One answer lies in looking beyond the traditional and time-honored measures and metrics and recognizing a critically important but often overlooked element of CEO success or failure: culture fit.
A situation I was involved in years ago is an excellent example. A company had just purchased a division of a larger conglomerate and was looking for a CEO to run the newly independent business. As it was a consumer products company, a search firm made the rounds of the usual suspects. They looked for business unit leaders or second-in-command executives at Procter & Gamble, Unilever, Philips, and others, and indeed surfaced a great list of excellent candidates. Yet, the board understood the importance of cultural fit in CEO success, and instead chose a candidate from inside the business’s own ranks. An engineer who had never been a CEO, this person, at least on paper, lacked some of the traditional experiences and track record boards typically seek in a leader. But fast forward several years, and what happened? The company grew both revenues and EBITDA rapidly, generating terrific shareholder and stakeholder returns.
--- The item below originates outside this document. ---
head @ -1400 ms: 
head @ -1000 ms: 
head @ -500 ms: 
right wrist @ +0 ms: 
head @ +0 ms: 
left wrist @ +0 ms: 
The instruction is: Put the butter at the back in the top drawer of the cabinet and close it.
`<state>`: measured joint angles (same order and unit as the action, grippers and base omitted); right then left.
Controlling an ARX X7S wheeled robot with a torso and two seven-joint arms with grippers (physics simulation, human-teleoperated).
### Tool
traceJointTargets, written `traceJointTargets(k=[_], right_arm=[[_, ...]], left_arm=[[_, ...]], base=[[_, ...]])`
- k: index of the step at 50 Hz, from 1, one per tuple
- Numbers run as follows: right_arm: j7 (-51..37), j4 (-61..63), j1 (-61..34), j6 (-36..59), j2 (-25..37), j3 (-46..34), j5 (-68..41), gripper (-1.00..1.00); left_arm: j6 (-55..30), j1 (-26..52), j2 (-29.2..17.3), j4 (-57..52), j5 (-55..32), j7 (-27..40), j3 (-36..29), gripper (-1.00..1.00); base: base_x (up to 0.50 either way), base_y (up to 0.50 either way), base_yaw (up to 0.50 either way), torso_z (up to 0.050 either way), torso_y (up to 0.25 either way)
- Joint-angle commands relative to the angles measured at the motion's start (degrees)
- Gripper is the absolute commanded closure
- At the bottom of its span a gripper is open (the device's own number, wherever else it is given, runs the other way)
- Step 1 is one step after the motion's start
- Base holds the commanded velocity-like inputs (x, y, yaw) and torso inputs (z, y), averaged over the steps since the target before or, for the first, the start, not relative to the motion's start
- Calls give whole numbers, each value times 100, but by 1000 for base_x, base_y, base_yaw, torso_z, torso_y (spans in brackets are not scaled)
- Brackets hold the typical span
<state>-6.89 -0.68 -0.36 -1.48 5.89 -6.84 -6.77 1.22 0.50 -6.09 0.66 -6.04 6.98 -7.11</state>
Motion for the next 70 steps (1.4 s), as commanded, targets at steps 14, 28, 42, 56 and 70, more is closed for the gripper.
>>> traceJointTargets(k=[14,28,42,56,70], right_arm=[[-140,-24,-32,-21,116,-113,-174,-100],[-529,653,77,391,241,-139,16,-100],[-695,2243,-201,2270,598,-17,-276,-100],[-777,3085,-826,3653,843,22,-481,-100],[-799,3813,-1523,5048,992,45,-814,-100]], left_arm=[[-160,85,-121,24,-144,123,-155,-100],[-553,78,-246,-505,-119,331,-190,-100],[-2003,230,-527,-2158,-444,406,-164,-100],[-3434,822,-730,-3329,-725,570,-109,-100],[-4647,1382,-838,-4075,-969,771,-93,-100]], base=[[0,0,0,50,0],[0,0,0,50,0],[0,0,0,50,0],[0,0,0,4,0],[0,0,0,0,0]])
There were several reasons why this CEO was so successful. First, the business had a strong engineering culture, one that coveted product superiority over all else. This was a direct fit with the candidate, who had both a passion for, and a track record of, building products of technical superiority. Second, the board believed that they could provide the marketing and sales support needed to drive top-line sales through a combination of their own experience and astute hiring, which they did. And finally, this candidate brought a combination of understatement and humility (a key element of success in this culture), along with an open acknowledgment that he didn’t have all the answers and was willing to be coached.
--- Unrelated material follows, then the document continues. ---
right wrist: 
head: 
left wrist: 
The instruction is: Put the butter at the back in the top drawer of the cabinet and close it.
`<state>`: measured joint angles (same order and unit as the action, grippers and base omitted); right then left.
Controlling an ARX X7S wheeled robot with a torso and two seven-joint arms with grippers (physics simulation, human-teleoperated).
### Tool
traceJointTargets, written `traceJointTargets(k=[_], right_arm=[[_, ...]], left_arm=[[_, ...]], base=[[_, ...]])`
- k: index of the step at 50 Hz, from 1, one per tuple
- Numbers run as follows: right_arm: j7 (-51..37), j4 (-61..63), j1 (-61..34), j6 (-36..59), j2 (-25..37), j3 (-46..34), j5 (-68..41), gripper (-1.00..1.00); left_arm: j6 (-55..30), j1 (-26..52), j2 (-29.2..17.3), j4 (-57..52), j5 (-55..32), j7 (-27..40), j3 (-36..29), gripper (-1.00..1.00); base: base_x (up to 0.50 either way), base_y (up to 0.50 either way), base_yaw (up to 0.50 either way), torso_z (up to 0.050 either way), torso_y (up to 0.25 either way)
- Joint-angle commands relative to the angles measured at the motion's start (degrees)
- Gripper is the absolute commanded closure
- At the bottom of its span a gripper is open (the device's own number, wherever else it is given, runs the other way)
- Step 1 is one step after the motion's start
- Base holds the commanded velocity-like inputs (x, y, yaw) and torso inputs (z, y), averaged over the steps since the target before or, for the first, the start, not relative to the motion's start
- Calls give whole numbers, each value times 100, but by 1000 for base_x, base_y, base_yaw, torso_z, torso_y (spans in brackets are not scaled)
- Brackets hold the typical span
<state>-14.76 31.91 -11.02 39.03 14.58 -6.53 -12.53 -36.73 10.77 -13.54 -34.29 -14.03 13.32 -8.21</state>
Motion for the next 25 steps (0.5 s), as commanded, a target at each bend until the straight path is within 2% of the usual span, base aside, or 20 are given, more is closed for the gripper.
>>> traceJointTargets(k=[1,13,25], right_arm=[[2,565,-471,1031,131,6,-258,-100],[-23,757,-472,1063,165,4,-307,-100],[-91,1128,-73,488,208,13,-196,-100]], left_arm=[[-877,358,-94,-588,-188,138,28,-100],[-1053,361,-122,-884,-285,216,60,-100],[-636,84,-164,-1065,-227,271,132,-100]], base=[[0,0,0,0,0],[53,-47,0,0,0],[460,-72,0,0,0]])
I was reminded of this success again as we were called in to support the turnaround of a large company that had hired a new CEO two years before. Previous to the role, this executive was the second-in-command at similar company in the same industry, so he understood the dynamics of the sector. In addition, he had worked at a blue-chip consulting company and had been a CEO before. He was Ivy league educated, articulate, and inspired confidence. Yet, he failed miserably. Why? The board members who brought us in reported that this executive had hired people who looked and thought like he did, as opposed to the proud, almost blue-collar sensibility of the existing management team. He had hired a strategic consulting firm to build the company’s growth strategy with limited involvement and input of the executive team. And he was viewed as imperialistic and stand-offish by employees, in stark contrast to the servant-leader culture the company was accustomed to.
It’s not that he was a bad leader or person. He was just not the right CEO for this company’s culture, which ultimately impacted both the company’s and his success.
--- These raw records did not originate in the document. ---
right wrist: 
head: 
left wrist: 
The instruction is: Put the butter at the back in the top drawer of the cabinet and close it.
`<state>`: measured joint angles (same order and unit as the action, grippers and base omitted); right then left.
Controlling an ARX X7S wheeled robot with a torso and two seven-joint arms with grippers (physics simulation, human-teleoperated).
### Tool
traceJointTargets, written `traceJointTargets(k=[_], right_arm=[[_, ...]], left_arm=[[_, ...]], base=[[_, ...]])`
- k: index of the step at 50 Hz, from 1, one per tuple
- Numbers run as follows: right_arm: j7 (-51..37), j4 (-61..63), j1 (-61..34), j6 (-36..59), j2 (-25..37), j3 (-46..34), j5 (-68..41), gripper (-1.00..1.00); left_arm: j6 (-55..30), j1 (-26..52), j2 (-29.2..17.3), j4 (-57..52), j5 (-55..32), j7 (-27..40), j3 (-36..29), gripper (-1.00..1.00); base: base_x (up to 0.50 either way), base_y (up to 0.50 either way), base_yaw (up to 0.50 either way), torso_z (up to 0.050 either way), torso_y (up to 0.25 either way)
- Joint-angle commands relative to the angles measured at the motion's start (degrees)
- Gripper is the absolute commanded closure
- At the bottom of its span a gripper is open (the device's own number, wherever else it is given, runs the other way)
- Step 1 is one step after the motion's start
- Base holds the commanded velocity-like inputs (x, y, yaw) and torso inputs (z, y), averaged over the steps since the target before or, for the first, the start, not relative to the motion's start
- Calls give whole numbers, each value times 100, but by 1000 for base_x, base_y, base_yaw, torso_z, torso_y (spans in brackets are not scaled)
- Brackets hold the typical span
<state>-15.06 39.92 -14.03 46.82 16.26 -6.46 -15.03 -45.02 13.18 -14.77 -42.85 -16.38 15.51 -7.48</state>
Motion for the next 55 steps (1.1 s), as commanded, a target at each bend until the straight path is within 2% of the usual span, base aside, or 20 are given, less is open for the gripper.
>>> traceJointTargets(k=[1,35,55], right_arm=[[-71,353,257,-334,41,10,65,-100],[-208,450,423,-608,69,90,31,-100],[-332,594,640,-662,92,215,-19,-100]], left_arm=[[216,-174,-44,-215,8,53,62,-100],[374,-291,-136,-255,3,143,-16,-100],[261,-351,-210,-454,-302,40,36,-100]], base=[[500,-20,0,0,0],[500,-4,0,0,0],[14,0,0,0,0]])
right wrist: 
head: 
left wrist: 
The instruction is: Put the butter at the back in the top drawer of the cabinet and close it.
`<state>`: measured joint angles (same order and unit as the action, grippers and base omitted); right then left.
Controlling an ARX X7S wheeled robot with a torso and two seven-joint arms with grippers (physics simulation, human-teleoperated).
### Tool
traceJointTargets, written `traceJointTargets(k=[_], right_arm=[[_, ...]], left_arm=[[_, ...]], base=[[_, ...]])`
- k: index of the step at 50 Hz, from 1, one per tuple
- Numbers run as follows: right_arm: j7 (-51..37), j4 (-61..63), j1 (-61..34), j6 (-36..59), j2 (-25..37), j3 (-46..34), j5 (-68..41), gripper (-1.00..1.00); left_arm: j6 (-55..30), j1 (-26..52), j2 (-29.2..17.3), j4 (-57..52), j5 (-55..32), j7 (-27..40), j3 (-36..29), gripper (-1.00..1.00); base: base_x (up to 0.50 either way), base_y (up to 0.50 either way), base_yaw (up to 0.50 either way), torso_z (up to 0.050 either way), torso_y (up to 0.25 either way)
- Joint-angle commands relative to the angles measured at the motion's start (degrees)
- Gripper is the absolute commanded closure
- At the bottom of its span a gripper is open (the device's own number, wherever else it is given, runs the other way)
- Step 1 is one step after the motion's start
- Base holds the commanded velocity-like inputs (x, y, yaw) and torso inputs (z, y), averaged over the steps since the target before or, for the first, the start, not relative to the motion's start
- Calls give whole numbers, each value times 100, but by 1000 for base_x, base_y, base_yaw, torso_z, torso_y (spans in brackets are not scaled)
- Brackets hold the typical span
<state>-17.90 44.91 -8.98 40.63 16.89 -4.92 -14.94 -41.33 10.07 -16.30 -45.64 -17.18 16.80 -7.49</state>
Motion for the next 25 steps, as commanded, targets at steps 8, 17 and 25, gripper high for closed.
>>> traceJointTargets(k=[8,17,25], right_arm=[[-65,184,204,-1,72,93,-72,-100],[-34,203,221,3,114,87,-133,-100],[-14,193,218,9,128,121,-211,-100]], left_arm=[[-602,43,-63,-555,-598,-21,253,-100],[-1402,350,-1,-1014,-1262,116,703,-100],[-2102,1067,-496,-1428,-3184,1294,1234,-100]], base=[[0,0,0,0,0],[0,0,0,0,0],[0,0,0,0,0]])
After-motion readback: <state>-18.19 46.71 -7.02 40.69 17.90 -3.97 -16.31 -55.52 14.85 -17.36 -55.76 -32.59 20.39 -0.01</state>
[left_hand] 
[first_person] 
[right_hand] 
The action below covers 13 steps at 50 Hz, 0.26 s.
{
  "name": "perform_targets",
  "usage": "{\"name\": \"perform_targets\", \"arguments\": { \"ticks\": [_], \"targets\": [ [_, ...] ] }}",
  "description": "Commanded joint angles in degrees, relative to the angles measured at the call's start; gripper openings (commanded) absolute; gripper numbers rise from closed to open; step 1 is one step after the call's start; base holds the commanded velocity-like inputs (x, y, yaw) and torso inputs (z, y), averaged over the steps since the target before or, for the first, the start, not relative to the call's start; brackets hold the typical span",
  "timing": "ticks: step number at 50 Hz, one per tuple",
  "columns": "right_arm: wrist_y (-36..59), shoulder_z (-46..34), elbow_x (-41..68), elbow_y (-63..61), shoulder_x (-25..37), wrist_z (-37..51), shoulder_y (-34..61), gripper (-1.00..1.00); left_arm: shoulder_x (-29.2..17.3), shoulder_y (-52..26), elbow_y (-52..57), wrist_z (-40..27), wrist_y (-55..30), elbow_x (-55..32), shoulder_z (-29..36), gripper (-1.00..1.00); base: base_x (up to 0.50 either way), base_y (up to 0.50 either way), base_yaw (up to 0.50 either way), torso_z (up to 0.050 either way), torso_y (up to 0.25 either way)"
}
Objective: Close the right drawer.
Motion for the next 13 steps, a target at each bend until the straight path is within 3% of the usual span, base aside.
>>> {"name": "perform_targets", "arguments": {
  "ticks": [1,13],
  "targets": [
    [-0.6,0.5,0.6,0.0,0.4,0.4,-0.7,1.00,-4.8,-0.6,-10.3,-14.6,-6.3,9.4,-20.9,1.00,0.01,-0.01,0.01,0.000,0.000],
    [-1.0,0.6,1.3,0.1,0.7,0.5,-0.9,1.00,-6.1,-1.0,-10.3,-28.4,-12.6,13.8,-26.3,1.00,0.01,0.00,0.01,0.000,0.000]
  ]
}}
The need to — and ability to — understand corporate culture and position executives who by dint of who they are and how they operate have a strong chance to succeed, is in my experience, under-valued, and at times over-looked in the decision-making process, and can be a costly mistake. Thankfully, there are ways to avoid it.
Established and proven techniques exist to facilitate this, such as cultural assessments on the company side, and personality assessments on the executive side. There are objective and quantitative tools and methods available to measure both culture and executive performance and potential. Supplementing traditional approaches and gut instinct, these tools bring into much sharper focus the critical ingredients of success when combining leaders and cultures. Both sides of the coin need to be measured and, in doing so, chances of “organ rejection” and misalignment get reduced substantially.
Taking the time and effort to include this as a piece of the evaluation and selection process can greatly enhance a CEO’s odds for success. As the late, great Peter Drucker said, “Culture eats strategy for breakfast.” Words to remember when hiring CEOs.